So I think you should research more or look for more agents to share their views etc!

Regarding the 2 question on whether itnis possible to invest in the same funds and are you able to achieve the same returns.

1) you will definitely be able to access similar or exact funds yourself.

2) As fees are cheaper mostly if u DIY. You are also able to achieve the same results.

But at the end of the day its all about results. If lets say the agent is really good at it. N scores u gains of 15% year over year net expenses. You will still think its lousy if ur DIY does 15.5%. so no discredit to the professionals, they charge a fee for their expertise. The risk is that investing is a long commitment. So finding something that works for you is impt. I would say the value in ILP would be the fund switching and the ability to allocate a specific dollar amount. Whereas if you DIY buying into your own funds switching between funds will have certain cost as well as you would have to buy into funds at their current values. But others fees DIY is cheaper. Overall is like arguing whether you want to DIY your own house decor or get an ID, or you want to build your own computer or get someone to do the build for you. Hiring someone comes with a cost. Its about whether you are willing to trust the person for the results against what you can manage on your own

It is always about fees.

Don't pay anything more than 1%, heck we should aim 0.5% or lesser - just invest in ETF you will do fine.

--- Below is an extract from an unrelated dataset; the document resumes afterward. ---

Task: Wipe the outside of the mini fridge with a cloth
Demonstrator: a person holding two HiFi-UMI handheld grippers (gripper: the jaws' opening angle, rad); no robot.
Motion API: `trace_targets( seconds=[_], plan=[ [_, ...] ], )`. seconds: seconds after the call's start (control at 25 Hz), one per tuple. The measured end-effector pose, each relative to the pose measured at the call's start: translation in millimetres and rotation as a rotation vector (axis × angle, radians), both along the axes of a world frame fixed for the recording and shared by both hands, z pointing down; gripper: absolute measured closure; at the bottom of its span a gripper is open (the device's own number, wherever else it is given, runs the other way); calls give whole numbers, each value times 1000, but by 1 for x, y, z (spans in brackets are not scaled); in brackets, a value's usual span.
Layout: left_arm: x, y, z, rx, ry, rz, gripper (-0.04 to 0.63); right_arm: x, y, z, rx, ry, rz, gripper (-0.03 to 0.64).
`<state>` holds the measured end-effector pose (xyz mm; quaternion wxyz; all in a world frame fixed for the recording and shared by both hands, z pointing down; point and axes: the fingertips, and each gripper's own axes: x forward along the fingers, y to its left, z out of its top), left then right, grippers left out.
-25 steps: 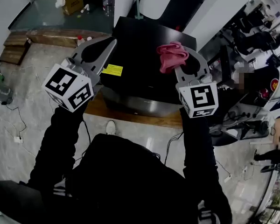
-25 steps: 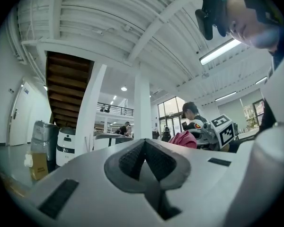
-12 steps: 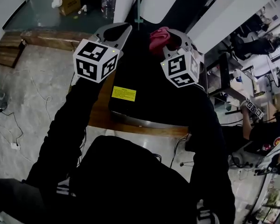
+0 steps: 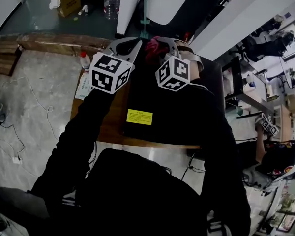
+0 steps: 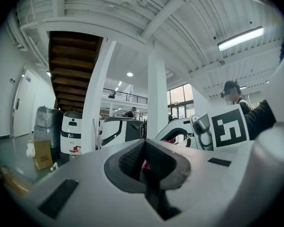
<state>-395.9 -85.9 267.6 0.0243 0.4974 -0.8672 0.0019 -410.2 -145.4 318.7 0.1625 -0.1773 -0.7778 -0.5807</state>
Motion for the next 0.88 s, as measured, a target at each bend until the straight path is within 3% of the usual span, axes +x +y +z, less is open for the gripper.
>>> trace_targets(
  seconds=[0.4,0.56,0.88],
  plan=[
    [8,11,7,-22,17,-22,589,2,16,22,89,101,-65,543],
    [26,-1,6,-69,24,-34,589,11,-8,25,93,122,-31,543],
    [89,-32,-27,-85,-23,-40,589,55,-75,22,92,143,29,541]
  ],
)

Even robo doesn't qualify such low fee, I mainly invest my SRS into robo since there is no other better alternative.

LOL, generating 15% in the current market climate is nothing. You have to compare the return to the general benchmarks.

To answer your question,

  • Most funds invested by insurance are actively managed and guess what? Most active funds underperform their benchmark. In other words, you do not want to invest in the exact same fund or even similar funds to what AIA is managing or proposing.

  • You can generate the same if not more from DIY but you can generate less from DIY. I guess this is not really answering your answer!! :) But the point is ILP plans are not the holy-grail, if any, they should not be your first option as an investment product.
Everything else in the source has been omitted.